* Work order: Can you give all the records again without altering a single character?
-- Records for this task follows --
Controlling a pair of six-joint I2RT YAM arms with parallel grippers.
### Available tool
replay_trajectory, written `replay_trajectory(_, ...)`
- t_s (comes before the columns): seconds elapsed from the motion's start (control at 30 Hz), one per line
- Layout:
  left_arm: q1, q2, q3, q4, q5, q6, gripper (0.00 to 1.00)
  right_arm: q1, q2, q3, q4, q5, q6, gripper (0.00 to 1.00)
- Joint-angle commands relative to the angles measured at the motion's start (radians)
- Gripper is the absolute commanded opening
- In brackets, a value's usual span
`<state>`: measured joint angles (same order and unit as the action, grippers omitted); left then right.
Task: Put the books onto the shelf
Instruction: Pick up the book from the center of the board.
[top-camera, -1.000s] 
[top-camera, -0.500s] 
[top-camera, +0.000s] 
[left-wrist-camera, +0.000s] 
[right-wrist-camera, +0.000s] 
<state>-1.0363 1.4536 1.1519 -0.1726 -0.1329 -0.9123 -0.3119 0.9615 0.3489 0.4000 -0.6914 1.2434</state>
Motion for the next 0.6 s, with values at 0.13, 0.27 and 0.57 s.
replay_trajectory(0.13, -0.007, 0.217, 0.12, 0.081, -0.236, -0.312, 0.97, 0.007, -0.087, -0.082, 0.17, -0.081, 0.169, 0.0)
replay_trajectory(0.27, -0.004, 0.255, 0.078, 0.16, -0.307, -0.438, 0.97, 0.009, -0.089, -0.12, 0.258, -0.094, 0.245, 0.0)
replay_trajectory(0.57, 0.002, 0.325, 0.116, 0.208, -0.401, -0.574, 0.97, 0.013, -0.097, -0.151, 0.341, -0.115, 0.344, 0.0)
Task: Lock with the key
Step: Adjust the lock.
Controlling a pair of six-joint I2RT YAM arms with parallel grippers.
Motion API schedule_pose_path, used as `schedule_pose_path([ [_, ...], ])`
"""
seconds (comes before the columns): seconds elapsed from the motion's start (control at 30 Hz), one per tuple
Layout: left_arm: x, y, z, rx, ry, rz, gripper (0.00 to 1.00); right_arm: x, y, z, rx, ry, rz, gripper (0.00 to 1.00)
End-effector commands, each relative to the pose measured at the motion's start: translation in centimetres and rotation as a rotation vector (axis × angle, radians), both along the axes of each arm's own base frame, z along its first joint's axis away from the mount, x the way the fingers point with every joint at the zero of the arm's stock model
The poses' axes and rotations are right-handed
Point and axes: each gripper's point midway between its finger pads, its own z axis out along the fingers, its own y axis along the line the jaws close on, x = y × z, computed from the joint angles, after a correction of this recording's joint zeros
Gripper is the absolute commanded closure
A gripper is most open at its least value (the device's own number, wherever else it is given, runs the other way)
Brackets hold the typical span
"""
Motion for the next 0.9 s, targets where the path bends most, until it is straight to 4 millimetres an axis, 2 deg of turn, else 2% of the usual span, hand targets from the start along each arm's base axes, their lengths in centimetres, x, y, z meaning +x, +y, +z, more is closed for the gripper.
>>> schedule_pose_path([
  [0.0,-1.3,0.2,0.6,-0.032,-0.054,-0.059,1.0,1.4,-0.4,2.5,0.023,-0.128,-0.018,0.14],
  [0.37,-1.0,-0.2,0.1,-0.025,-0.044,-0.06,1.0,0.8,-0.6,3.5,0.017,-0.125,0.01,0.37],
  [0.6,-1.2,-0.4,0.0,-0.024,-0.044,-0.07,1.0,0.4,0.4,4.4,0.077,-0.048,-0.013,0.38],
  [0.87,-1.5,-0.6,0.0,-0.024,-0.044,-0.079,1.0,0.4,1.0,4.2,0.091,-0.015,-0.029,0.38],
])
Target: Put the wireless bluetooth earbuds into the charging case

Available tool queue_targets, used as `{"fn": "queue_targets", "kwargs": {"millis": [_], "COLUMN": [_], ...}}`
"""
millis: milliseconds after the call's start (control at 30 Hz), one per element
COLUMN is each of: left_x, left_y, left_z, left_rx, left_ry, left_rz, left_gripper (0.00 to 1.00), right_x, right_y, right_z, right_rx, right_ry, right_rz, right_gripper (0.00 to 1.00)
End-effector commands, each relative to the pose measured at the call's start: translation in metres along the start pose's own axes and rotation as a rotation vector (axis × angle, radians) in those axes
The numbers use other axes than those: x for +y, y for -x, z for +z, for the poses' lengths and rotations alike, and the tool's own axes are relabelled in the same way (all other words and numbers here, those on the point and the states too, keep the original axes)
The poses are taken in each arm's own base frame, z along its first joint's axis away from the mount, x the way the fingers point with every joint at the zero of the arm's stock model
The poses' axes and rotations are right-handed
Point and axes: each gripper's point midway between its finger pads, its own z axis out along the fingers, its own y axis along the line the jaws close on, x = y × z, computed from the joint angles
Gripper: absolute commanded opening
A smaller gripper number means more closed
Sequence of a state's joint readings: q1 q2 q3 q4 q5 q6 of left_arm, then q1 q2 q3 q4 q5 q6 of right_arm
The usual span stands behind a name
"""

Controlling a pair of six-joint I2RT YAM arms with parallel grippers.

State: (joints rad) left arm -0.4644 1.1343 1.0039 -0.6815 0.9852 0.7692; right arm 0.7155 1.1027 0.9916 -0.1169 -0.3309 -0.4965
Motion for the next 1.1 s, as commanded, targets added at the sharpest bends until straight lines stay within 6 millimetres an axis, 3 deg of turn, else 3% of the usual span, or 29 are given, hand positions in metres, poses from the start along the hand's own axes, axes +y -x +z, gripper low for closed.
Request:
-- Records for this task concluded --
* Task solution:
Controlling a pair of six-joint I2RT YAM arms with parallel grippers.
### Available tool
replay_trajectory, written `replay_trajectory(_, ...)`
- t_s (comes before the columns): seconds elapsed from the motion's start (control at 30 Hz), one per line
- Layout:
  left_arm: q1, q2, q3, q4, q5, q6, gripper (0.00 to 1.00)
  right_arm: q1, q2, q3, q4, q5, q6, gripper (0.00 to 1.00)
- Joint-angle commands relative to the angles measured at the motion's start (radians)
- Gripper is the absolute commanded opening
- In brackets, a value's usual span
`<state>`: measured joint angles (same order and unit as the action, grippers omitted); left then right.
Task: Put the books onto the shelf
Instruction: Pick up the book from the center of the board.
[top-camera, -1.000s] 
[top-camera, -0.500s] 
[top-camera, +0.000s] 
[left-wrist-camera, +0.000s] 
[right-wrist-camera, +0.000s] 
<state>-1.0363 1.4536 1.1519 -0.1726 -0.1329 -0.9123 -0.3119 0.9615 0.3489 0.4000 -0.6914 1.2434</state>
Motion for the next 0.6 s, with values at 0.13, 0.27 and 0.57 s.
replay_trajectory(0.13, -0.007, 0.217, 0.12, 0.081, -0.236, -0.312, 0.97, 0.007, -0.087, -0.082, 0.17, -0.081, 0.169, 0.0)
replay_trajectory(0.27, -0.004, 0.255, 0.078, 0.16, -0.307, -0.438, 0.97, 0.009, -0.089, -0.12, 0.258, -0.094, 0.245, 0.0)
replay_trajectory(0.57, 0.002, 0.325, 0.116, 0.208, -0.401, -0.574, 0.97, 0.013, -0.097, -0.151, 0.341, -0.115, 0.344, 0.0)
Task: Lock with the key
Step: Adjust the lock.
Controlling a pair of six-joint I2RT YAM arms with parallel grippers.
Motion API schedule_pose_path, used as `schedule_pose_path([ [_, ...], ])`
"""
seconds (comes before the columns): seconds elapsed from the motion's start (control at 30 Hz), one per tuple
Layout: left_arm: x, y, z, rx, ry, rz, gripper (0.00 to 1.00); right_arm: x, y, z, rx, ry, rz, gripper (0.00 to 1.00)
End-effector commands, each relative to the pose measured at the motion's start: translation in centimetres and rotation as a rotation vector (axis × angle, radians), both along the axes of each arm's own base frame, z along its first joint's axis away from the mount, x the way the fingers point with every joint at the zero of the arm's stock model
The poses' axes and rotations are right-handed
Point and axes: each gripper's point midway between its finger pads, its own z axis out along the fingers, its own y axis along the line the jaws close on, x = y × z, computed from the joint angles, after a correction of this recording's joint zeros
Gripper is the absolute commanded closure
A gripper is most open at its least value (the device's own number, wherever else it is given, runs the other way)
Brackets hold the typical span
"""
Motion for the next 0.9 s, targets where the path bends most, until it is straight to 4 millimetres an axis, 2 deg of turn, else 2% of the usual span, hand targets from the start along each arm's base axes, their lengths in centimetres, x, y, z meaning +x, +y, +z, more is closed for the gripper.
>>> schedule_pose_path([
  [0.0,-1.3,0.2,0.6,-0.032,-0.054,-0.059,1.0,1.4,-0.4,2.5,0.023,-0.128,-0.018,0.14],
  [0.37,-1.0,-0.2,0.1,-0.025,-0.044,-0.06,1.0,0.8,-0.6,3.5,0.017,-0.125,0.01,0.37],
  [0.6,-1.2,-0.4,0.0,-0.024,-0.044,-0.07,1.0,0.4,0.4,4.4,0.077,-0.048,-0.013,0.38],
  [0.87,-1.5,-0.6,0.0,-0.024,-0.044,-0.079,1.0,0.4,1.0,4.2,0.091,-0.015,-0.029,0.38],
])
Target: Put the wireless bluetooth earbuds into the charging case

Available tool queue_targets, used as `{"fn": "queue_targets", "kwargs": {"millis": [_], "COLUMN": [_], ...}}`
"""
millis: milliseconds after the call's start (control at 30 Hz), one per element
COLUMN is each of: left_x, left_y, left_z, left_rx, left_ry, left_rz, left_gripper (0.00 to 1.00), right_x, right_y, right_z, right_rx, right_ry, right_rz, right_gripper (0.00 to 1.00)
End-effector commands, each relative to the pose measured at the call's start: translation in metres along the start pose's own axes and rotation as a rotation vector (axis × angle, radians) in those axes
The numbers use other axes than those: x for +y, y for -x, z for +z, for the poses' lengths and rotations alike, and the tool's own axes are relabelled in the same way (all other words and numbers here, those on the point and the states too, keep the original axes)
The poses are taken in each arm's own base frame, z along its first joint's axis away from the mount, x the way the fingers point with every joint at the zero of the arm's stock model
The poses' axes and rotations are right-handed
Point and axes: each gripper's point midway between its finger pads, its own z axis out along the fingers, its own y axis along the line the jaws close on, x = y × z, computed from the joint angles
Gripper: absolute commanded opening
A smaller gripper number means more closed
Sequence of a state's joint readings: q1 q2 q3 q4 q5 q6 of left_arm, then q1 q2 q3 q4 q5 q6 of right_arm
The usual span stands behind a name
"""

Controlling a pair of six-joint I2RT YAM arms with parallel grippers.

State: (joints rad) left arm -0.4644 1.1343 1.0039 -0.6815 0.9852 0.7692; right arm 0.7155 1.1027 0.9916 -0.1169 -0.3309 -0.4965
Motion for the next 1.1 s, as commanded, targets added at the sharpest bends until straight lines stay within 6 millimetres an axis, 3 deg of turn, else 3% of the usual span, or 29 are given, hand positions in metres, poses from the start along the hand's own axes, axes +y -x +z, gripper low for closed.
Request:

There is nothing more to the answer.